Which didn’t mean he didn’t want Duhart back here-or, more accurately, parked outside Allerdyce’s gates-in three hours’ time…
He paddled upriver, keeping to the bank opposite the houses. In darkness it was hard to differentiate one house from the other; they all seemed to have the same huge expanse of garden, the same jetty, even the same gazebo. He paddled until the dwellings ended, then counted back to the house he was betting belonged to Allerdyce. The homes on either side looked to be in darkness. Reeve checked for river traffic. A boat was chugging upriver. He hugged the bank, trusting to darkness. There were a couple of people on the boat deck, but they couldn’t see him.
Finally, when all was quiet again, he paddled across the width of the river until he reached the house on Allerdyce’s right. He got out of the dinghy and deflated it, letting it float away, pushing the paddle after it. He was next to the wall which separated the two estates. It was a high stone wall covered with creepers and moss. Reeve hauled himself up and peered into the gloom. There were lights burning in Allerdyce’s house. He heard a distant cough, and saw wisps of smoke rising from the gazebo. He waited, and saw a pinpoint of red as the guard sucked on a cigarette.
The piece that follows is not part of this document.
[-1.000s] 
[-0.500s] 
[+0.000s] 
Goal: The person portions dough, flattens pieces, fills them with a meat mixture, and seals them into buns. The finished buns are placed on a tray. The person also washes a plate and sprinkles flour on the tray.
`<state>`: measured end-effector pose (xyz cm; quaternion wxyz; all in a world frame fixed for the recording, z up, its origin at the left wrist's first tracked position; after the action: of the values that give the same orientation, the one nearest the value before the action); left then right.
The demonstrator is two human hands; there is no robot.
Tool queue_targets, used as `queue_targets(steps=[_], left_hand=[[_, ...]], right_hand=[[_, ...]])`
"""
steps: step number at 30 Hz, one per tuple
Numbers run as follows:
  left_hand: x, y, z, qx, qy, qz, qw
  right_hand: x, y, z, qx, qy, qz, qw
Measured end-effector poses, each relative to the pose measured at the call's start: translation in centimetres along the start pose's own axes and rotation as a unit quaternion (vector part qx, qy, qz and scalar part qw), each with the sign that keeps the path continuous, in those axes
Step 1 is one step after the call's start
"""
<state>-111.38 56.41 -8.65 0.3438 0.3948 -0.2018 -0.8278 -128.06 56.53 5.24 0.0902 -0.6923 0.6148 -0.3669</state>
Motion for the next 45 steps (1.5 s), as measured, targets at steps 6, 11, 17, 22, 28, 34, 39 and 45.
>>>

Reeve lowered himself back into the neighbors’ garden and produced a package from inside his jacket, unwrapping the two slabs of choice meat that he’d drugged using a mixture of articles freely available in any pharmacy. He tossed both slices over the wall and waited again. He was prepared to wait awhile.
In fact, it took about five minutes for the dogs’ keen noses to locate the tidbits. He could hear them slobbering and slavering. There were no human sounds; the other guard wasn’t with them. They were free to wander the estate. This was good news: it meant the movement-sensitive lights and other devices had almost certainly been kept switched off. They’d be for use only when the dogs weren’t around. Reeve heard the eating sounds stop, the noise of sniffing-greedy things were looking for more-then silence. He gave it another five minutes, then hauled himself over the top of the wall and into Jeffrey Allerdyce’s garden. There was no sign of the dogs. The sleeping draft would have taken its time to act. They’d be elsewhere. He hoped they were sleeping somewhere they couldn’t be seen.